A Geraci Siculo c’è la più piccola piazza Municipio di Sicilia, un fazzoletto appena. Un dedalo di viuzze lì intorno con nomi che sono tutti una poesia: via Usignolo, via Capriolo, via Aurora, ma anche via Vento e via Nebbia, a ricordarci che siamo sulle Madonie, ad oltre 1000 di altezza.
Ma se volete assaggiare i formaggi che il proprietario della botteguzza accanto pazientemente raccoglie dalle mani dei pastori del comprensorio locale, dovete sbrigarvi, non solo perché il signor Arata, detto Spuntidda, è prossimo agli 80 anni (Dio lo conservi a lungo!), ma soprattutto perché non si sa per quanto tempo ancora quei caciocavalli e quei pecorini resteranno autenticamente tradizionali: tra breve forse anch’essi soccomberanno alle ferree regole che già da tempo, in paesi più “avanzati’ del nostro, hanno privato i cibi di tutti i batteri, ma anche di tutto il gusto naturale.
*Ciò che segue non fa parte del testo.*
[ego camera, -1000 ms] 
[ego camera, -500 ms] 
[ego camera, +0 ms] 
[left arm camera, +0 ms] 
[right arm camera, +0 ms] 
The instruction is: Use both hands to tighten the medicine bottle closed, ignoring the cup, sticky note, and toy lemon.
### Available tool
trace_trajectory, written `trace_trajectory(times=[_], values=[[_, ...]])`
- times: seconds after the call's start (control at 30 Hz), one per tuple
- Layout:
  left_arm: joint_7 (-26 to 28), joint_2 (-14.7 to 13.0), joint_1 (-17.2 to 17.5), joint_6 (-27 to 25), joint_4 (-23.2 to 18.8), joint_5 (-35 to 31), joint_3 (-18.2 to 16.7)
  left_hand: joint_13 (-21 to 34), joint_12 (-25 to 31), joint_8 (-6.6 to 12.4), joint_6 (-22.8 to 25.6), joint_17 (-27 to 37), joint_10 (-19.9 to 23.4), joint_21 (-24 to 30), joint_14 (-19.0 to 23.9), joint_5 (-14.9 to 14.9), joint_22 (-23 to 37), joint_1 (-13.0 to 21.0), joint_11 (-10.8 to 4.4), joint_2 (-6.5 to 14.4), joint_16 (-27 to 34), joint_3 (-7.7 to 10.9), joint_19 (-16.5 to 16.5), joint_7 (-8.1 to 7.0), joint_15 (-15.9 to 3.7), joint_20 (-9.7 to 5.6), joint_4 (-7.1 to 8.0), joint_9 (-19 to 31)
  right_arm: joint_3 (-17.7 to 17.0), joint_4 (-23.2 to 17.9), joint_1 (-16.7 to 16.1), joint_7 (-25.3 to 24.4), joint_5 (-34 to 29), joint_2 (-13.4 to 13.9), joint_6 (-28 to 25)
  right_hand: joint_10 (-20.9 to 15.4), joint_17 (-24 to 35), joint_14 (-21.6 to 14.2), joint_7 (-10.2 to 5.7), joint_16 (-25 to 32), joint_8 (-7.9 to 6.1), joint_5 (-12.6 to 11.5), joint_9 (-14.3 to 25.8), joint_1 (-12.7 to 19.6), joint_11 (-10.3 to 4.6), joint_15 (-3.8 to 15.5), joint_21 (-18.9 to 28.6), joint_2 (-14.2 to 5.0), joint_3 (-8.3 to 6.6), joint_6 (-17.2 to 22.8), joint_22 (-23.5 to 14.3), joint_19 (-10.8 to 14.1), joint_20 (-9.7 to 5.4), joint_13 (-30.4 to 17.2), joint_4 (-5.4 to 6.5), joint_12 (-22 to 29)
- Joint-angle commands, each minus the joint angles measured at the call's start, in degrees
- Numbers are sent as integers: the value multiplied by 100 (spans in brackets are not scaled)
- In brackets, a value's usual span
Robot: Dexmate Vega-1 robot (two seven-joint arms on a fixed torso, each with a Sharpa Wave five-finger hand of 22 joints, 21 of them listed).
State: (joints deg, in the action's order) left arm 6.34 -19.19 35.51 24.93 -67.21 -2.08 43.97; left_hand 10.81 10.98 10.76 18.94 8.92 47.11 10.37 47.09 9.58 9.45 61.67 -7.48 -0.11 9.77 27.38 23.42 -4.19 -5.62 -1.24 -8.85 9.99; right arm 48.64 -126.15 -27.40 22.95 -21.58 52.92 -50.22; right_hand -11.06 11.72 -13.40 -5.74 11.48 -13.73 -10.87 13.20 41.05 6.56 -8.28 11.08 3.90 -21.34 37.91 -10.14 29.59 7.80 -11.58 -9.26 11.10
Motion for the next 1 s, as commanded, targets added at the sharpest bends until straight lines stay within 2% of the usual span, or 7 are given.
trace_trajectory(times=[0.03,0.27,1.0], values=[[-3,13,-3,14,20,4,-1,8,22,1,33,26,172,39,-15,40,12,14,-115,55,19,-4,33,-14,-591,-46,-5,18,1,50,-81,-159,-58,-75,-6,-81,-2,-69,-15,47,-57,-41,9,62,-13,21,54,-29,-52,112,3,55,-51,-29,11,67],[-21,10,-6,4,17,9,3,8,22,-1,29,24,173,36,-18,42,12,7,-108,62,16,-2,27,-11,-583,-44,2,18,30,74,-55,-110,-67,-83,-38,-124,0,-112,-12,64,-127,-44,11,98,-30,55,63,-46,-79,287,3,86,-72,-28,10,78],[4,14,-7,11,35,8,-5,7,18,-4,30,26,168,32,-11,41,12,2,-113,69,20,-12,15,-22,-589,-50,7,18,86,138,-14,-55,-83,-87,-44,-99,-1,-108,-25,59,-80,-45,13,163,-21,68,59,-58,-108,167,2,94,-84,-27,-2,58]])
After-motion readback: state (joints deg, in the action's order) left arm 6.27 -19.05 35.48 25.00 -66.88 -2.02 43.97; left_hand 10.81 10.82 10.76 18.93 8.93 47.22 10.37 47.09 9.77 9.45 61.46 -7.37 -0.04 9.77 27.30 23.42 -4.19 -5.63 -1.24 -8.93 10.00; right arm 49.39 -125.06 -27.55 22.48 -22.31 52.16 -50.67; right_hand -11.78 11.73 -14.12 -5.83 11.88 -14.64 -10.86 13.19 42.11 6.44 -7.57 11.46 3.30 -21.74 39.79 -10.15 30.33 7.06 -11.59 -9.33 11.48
Acquisteranno così forse il marchio DOP dell’Unione Europea, ma potrebbero perdere quello consolidato per millenni dalle infinite generazioni dei nostri progenitori.
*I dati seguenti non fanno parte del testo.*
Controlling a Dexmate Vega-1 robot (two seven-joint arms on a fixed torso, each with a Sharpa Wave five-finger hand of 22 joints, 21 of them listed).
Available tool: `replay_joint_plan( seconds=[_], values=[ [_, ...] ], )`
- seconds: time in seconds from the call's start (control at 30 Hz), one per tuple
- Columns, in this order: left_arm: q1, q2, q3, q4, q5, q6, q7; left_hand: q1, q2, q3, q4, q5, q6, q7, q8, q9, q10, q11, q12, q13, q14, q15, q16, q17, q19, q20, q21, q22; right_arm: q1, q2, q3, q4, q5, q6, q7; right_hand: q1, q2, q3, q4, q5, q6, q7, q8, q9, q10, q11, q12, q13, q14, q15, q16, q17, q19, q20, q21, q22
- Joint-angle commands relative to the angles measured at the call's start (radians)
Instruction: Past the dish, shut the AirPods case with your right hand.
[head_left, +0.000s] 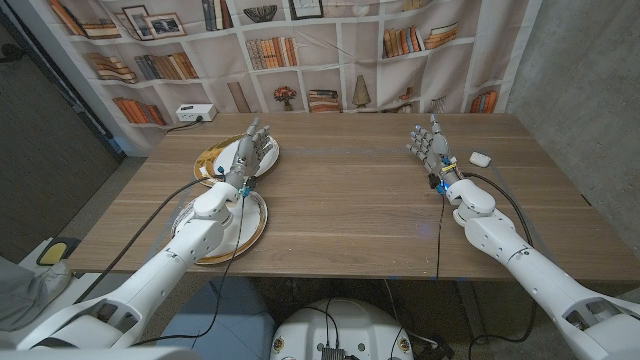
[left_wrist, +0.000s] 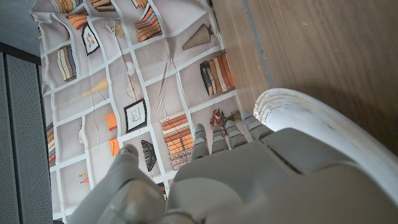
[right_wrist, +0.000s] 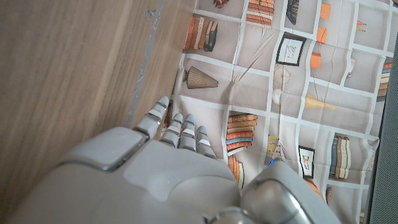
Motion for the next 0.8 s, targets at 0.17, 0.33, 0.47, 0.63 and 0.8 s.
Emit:
replay_joint_plan(
  seconds=[0.17, 0.33, 0.47, 0.63, 0.8],
  values=[
    [0.001, -0.002, 0.002, 0.012, 0.002, -0.008, -0.006, 0.012, 0.004, 0.008, -0.001, 0.005, 0.008, 0.001, 0.005, 0.002, 0.005, -0.002, 0.007, 0.002, -0.003, 0.006, 0.007, 0.004, 0.001, 0.010, 0.001, 0.003, -0.003, 0.005, 0.000, 0.006, 0.006, 0.000, 0.002, 0.014, 0.002, 0.008, -0.004, 0.005, 0.001, 0.007, 0.004, 0.004, 0.008, 0.001, 0.005, 0.005, 0.007, -0.004, 0.007, 0.000, 0.000, -0.001, 0.005, 0.005],
    [-0.002, -0.036, -0.004, 0.069, 0.001, -0.098, -0.032, 0.014, 0.005, 0.009, -0.004, 0.004, 0.018, -0.002, 0.007, 0.002, 0.016, 0.001, 0.011, 0.002, 0.005, 0.002, 0.010, 0.004, 0.003, 0.011, -0.004, 0.003, -0.002, -0.003, -0.007, -0.015, -0.006, 0.000, 0.006, 0.023, 0.005, 0.011, -0.009, 0.004, -0.005, 0.006, 0.002, 0.004, -0.001, 0.002, 0.002, 0.005, -0.003, -0.001, 0.004, -0.001, -0.004, 0.000, 0.005, 0.005],
    [-0.002, -0.037, -0.001, 0.074, 0.016, -0.109, -0.022, 0.018, 0.006, 0.011, -0.009, 0.003, 0.034, -0.002, 0.012, 0.002, 0.028, -0.004, 0.015, 0.002, 0.016, -0.006, 0.014, 0.003, 0.008, 0.011, -0.007, 0.002, -0.005, -0.011, -0.010, -0.038, -0.013, -0.016, -0.005, 0.032, 0.006, 0.014, -0.016, 0.003, -0.005, 0.001, 0.003, 0.004, -0.009, -0.003, 0.000, 0.005, -0.012, -0.012, 0.002, -0.002, -0.010, -0.003, 0.004, 0.005],
    [-0.010, -0.023, 0.003, 0.069, 0.022, -0.094, -0.033, 0.021, 0.008, 0.012, -0.012, 0.002, 0.033, -0.002, 0.010, 0.002, 0.027, -0.004, 0.014, 0.002, 0.012, -0.004, 0.011, 0.003, 0.009, 0.009, -0.010, 0.002, -0.012, -0.026, -0.012, -0.065, -0.040, -0.027, -0.038, 0.044, 0.006, 0.017, -0.024, 0.001, -0.007, 0.002, 0.003, 0.004, -0.017, 0.003, -0.001, 0.005, -0.027, -0.003, -0.002, -0.004, -0.020, -0.005, 0.002, 0.005],
    [-0.010, -0.024, 0.004, 0.062, 0.036, -0.110, -0.021, 0.023, 0.008, 0.013, -0.014, 0.002, 0.031, -0.003, 0.008, 0.002, 0.027, -0.004, 0.014, 0.002, 0.011, -0.003, 0.010, 0.003, 0.010, 0.007, -0.013, 0.002, -0.008, -0.020, -0.010, -0.054, -0.046, -0.015, -0.046, 0.057, 0.006, 0.020, -0.034, -0.002, -0.014, 0.012, 0.001, 0.004, -0.024, 0.015, -0.002, 0.005, -0.037, 0.009, -0.003, -0.005, -0.031, -0.006, 0.001, 0.005]
  ],
)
La coagulazione di tutti i formaggi, in Sicilia come altrove, è indotta mischiando al latte piccole quantità di caglio: gli enzimi necessari sono contenuti nel latte semidigerito che si trova negli stomaci di ruminanti, di solito ovini, non ancora svezzati. Un fenomeno che sembra sia stato osservato dai popoli nomadi probabilmente già nel Neolitico: il latte trasportato a dorso degli animali da soma, a contatto con la pelle degli otri, tendeva a diventare solido e quindi conservabile per un tempo più lungo, così sarebbero stati prodotti i primi formaggi della storia.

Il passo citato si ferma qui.